▸ PROBLEM TO WORK ON
Can you quote the lines below exactly, starting at the line with "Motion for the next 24" and going through the last one?

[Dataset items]
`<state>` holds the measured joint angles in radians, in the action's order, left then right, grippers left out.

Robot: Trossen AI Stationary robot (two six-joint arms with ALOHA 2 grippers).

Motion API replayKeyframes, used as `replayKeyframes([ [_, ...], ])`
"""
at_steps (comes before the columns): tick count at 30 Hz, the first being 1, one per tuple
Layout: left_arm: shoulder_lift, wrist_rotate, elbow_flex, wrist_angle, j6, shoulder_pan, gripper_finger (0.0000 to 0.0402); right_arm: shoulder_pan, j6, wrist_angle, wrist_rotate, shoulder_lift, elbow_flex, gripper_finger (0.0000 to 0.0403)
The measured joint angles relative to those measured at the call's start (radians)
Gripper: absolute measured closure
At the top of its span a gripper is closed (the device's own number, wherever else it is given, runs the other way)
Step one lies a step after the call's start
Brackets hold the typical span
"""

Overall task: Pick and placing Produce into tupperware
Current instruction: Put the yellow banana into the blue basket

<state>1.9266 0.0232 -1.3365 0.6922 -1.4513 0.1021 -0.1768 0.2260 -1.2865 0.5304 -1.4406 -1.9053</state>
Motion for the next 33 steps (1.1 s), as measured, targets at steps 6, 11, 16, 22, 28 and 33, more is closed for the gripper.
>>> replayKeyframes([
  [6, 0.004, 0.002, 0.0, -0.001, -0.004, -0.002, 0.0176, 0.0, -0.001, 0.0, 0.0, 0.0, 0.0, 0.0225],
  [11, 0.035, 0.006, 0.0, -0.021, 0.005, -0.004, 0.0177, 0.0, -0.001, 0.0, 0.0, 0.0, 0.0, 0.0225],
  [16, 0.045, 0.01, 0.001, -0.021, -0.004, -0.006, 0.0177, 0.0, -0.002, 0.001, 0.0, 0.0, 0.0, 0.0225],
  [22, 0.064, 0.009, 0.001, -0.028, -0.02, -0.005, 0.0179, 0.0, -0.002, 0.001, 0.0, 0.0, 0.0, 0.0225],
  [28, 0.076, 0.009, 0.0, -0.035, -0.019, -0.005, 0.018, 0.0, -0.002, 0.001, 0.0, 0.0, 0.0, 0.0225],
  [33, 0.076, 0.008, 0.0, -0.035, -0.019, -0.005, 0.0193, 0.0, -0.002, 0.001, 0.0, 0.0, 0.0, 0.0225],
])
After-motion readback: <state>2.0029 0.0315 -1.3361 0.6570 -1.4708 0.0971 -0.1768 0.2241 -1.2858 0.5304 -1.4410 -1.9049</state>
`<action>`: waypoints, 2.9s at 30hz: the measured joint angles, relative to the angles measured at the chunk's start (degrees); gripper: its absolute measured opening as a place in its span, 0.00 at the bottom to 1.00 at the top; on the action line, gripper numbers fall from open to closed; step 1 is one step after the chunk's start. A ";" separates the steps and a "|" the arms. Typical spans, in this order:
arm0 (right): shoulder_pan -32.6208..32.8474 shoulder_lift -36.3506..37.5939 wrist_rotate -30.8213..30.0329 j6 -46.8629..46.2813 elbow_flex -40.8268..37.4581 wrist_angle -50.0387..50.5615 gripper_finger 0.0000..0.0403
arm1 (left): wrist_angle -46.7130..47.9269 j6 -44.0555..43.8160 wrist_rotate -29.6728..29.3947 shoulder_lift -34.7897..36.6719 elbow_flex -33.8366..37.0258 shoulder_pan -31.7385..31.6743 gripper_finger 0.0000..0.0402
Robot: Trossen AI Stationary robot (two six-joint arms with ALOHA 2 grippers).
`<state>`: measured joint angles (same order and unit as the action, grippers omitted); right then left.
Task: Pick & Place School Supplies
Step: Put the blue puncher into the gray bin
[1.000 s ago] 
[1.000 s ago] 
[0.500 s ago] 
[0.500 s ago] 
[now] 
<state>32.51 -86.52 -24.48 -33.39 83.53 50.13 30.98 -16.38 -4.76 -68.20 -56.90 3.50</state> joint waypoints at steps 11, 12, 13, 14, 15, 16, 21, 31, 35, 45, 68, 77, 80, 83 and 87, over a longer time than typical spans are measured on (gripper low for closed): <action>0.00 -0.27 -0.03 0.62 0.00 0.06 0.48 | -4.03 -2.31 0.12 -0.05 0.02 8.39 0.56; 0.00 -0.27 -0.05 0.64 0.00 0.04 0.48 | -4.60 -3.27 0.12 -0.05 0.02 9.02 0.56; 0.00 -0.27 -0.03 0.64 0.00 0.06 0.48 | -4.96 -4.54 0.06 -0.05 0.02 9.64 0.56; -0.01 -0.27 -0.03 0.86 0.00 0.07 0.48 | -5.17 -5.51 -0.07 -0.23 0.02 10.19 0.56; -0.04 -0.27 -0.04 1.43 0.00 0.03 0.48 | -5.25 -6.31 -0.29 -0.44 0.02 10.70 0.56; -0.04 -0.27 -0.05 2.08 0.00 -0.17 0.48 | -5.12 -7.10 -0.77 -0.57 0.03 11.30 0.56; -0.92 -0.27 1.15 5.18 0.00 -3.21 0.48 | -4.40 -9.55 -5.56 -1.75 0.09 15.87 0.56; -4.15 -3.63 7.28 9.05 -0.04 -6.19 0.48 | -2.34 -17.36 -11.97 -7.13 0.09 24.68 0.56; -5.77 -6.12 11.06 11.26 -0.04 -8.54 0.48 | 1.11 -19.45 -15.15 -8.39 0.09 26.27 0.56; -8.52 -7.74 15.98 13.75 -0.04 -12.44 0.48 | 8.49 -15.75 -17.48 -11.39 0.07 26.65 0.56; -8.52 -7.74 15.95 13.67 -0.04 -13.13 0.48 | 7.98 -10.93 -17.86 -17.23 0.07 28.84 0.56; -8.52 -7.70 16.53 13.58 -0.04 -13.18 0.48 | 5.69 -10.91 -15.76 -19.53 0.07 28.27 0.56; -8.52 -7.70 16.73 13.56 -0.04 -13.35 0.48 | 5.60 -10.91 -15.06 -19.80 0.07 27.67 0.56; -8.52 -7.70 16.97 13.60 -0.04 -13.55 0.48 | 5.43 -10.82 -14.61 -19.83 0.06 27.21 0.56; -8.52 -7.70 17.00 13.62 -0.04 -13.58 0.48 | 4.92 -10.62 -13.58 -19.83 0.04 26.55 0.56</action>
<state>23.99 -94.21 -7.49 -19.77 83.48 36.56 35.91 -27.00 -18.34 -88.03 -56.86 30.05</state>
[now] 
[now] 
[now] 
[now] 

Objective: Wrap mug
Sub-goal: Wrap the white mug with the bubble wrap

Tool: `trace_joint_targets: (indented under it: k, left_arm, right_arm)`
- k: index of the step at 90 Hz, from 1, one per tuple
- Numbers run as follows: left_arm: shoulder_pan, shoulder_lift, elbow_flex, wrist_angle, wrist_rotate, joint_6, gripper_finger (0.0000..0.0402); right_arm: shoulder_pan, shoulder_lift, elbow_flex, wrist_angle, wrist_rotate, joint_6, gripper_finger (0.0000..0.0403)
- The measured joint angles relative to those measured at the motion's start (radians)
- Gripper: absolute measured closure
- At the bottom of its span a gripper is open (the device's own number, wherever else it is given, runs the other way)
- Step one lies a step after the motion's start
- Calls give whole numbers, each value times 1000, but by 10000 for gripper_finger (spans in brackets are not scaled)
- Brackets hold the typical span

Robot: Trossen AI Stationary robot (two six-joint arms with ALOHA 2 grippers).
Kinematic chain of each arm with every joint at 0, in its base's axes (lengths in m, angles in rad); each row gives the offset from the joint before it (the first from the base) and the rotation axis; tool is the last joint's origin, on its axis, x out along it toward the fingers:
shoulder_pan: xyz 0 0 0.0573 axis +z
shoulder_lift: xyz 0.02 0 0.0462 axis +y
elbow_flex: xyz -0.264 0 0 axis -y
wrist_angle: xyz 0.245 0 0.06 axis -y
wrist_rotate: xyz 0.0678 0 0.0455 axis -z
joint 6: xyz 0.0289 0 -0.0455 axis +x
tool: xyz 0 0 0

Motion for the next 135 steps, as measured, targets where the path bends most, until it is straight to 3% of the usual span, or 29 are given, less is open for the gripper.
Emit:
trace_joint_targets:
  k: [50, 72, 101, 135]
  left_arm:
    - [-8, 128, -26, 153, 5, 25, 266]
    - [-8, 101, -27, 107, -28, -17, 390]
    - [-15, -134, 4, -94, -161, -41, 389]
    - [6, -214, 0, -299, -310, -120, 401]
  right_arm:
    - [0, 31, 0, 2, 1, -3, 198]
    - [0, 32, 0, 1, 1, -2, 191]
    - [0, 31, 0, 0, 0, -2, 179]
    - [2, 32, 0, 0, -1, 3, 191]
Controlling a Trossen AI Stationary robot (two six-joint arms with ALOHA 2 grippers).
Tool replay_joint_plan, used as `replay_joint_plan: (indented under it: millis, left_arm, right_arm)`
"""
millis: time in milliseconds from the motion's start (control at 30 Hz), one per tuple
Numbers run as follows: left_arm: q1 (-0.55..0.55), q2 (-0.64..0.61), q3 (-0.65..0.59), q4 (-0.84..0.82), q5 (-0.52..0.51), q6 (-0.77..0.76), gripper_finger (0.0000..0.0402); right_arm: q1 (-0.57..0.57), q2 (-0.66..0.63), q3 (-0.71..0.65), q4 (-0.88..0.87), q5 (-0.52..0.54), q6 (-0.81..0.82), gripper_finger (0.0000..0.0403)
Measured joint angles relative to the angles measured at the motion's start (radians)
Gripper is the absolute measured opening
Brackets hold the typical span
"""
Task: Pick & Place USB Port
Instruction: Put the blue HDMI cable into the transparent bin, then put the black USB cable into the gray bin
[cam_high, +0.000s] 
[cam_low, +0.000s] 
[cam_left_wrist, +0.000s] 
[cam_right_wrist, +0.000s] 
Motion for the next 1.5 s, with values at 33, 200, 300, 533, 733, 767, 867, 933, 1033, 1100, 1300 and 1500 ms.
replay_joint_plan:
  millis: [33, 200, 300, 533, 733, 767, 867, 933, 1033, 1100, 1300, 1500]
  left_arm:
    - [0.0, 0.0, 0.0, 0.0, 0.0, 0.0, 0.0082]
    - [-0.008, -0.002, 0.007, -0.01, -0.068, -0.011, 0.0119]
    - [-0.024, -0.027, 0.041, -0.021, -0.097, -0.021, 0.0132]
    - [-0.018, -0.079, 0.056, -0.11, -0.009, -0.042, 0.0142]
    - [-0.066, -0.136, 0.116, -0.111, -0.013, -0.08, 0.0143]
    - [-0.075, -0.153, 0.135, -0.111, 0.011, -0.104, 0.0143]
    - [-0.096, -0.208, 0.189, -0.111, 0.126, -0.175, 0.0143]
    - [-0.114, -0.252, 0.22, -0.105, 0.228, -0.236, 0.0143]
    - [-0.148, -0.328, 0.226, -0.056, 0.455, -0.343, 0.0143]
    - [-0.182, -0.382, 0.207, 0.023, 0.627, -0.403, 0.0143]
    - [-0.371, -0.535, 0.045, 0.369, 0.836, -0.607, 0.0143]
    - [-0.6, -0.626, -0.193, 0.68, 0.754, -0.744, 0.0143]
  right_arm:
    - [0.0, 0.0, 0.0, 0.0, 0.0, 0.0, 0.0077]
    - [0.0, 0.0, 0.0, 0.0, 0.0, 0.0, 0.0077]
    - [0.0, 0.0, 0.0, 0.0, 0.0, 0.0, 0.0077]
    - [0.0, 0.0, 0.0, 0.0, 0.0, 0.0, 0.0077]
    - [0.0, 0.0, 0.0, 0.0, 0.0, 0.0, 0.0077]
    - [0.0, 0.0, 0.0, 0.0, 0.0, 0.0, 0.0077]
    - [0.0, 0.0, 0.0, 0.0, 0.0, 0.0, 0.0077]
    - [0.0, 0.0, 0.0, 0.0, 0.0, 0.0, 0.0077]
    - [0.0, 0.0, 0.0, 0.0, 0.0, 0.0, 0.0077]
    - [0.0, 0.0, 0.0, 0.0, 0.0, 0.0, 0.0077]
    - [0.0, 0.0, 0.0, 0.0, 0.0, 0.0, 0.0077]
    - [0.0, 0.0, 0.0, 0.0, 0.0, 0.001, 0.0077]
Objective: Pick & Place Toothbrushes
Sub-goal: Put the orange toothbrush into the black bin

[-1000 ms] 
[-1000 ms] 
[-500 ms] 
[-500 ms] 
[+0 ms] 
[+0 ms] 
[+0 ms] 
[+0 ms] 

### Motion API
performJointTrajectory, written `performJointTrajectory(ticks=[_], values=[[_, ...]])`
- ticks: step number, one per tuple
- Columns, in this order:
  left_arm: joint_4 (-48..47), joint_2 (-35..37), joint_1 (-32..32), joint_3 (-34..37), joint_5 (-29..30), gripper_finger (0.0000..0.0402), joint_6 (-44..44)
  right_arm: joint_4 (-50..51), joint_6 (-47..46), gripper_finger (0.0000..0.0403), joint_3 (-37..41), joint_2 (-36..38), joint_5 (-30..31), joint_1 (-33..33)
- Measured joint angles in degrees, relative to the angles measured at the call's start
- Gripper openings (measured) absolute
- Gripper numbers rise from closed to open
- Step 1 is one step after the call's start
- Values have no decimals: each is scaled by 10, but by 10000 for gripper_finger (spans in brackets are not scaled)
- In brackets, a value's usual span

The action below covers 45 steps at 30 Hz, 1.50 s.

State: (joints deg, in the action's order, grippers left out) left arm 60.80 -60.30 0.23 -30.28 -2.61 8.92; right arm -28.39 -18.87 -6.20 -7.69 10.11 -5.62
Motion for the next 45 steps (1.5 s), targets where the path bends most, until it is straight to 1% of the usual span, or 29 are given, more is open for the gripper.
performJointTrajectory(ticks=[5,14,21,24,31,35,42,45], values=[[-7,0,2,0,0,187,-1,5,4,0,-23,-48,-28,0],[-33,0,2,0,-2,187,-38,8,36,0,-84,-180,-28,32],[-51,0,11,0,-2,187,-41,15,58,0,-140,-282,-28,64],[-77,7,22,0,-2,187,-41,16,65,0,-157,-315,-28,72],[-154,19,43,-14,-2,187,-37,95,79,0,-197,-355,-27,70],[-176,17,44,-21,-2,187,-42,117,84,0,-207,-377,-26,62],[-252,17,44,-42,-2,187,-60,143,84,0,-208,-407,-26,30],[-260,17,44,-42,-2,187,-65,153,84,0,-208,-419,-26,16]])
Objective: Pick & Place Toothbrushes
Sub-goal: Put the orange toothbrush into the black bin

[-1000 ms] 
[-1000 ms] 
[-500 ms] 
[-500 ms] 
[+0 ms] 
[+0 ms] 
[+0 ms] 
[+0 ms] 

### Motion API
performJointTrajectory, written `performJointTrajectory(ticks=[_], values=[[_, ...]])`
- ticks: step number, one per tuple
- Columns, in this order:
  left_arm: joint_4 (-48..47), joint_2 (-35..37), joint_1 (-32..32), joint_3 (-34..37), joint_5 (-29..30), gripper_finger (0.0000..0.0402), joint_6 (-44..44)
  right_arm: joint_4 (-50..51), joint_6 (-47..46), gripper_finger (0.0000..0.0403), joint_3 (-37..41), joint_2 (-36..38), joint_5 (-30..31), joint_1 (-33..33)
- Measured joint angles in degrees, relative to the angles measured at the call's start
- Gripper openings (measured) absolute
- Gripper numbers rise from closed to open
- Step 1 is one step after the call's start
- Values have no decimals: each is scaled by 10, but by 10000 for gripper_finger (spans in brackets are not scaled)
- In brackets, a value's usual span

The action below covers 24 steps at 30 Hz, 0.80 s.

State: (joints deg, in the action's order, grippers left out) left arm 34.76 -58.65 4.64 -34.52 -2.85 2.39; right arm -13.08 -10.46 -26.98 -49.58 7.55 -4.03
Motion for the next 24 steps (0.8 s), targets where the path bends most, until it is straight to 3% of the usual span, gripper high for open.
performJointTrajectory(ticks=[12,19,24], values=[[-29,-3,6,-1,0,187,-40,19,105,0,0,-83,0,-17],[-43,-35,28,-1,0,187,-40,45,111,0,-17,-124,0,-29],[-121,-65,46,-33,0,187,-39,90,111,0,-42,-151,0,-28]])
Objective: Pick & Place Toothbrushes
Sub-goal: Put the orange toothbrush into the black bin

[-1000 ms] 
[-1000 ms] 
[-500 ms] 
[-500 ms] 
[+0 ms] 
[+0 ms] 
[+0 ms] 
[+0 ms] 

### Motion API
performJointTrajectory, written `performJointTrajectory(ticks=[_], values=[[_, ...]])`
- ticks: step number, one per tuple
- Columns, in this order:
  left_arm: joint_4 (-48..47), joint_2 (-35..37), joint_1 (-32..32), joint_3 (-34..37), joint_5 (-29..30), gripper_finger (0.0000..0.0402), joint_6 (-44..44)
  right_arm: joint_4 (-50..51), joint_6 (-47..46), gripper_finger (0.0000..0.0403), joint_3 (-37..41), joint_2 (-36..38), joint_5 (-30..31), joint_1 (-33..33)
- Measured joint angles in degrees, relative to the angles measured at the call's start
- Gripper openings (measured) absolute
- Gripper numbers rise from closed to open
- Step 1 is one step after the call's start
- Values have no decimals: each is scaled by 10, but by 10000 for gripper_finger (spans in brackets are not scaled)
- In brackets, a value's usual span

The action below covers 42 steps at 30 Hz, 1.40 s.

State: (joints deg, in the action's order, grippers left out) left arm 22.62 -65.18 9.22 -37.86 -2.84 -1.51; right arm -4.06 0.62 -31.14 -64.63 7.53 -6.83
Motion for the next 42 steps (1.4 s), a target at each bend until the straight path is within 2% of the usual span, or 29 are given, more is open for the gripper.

▸ YOUR RESPONSE
Motion for the next 24 steps (0.8 s), targets where the path bends most, until it is straight to 3% of the usual span, gripper high for open.
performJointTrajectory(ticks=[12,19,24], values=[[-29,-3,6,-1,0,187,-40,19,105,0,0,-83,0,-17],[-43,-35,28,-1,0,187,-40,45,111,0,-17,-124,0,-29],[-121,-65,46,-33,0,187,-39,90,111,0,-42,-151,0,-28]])
Objective: Pick & Place Toothbrushes
Sub-goal: Put the orange toothbrush into the black bin

[-1000 ms] 
[-1000 ms] 
[-500 ms] 
[-500 ms] 
[+0 ms] 
[+0 ms] 
[+0 ms] 
[+0 ms] 

### Motion API
performJointTrajectory, written `performJointTrajectory(ticks=[_], values=[[_, ...]])`
- ticks: step number, one per tuple
- Columns, in this order:
  left_arm: joint_4 (-48..47), joint_2 (-35..37), joint_1 (-32..32), joint_3 (-34..37), joint_5 (-29..30), gripper_finger (0.0000..0.0402), joint_6 (-44..44)
  right_arm: joint_4 (-50..51), joint_6 (-47..46), gripper_finger (0.0000..0.0403), joint_3 (-37..41), joint_2 (-36..38), joint_5 (-30..31), joint_1 (-33..33)
- Measured joint angles in degrees, relative to the angles measured at the call's start
- Gripper openings (measured) absolute
- Gripper numbers rise from closed to open
- Step 1 is one step after the call's start
- Values have no decimals: each is scaled by 10, but by 10000 for gripper_finger (spans in brackets are not scaled)
- In brackets, a value's usual span

The action below covers 42 steps at 30 Hz, 1.40 s.

State: (joints deg, in the action's order, grippers left out) left arm 22.62 -65.18 9.22 -37.86 -2.84 -1.51; right arm -4.06 0.62 -31.14 -64.63 7.53 -6.83
Motion for the next 42 steps (1.4 s), a target at each bend until the straight path is within 2% of the usual span, or 29 are given, more is open for the gripper.

That is the complete output.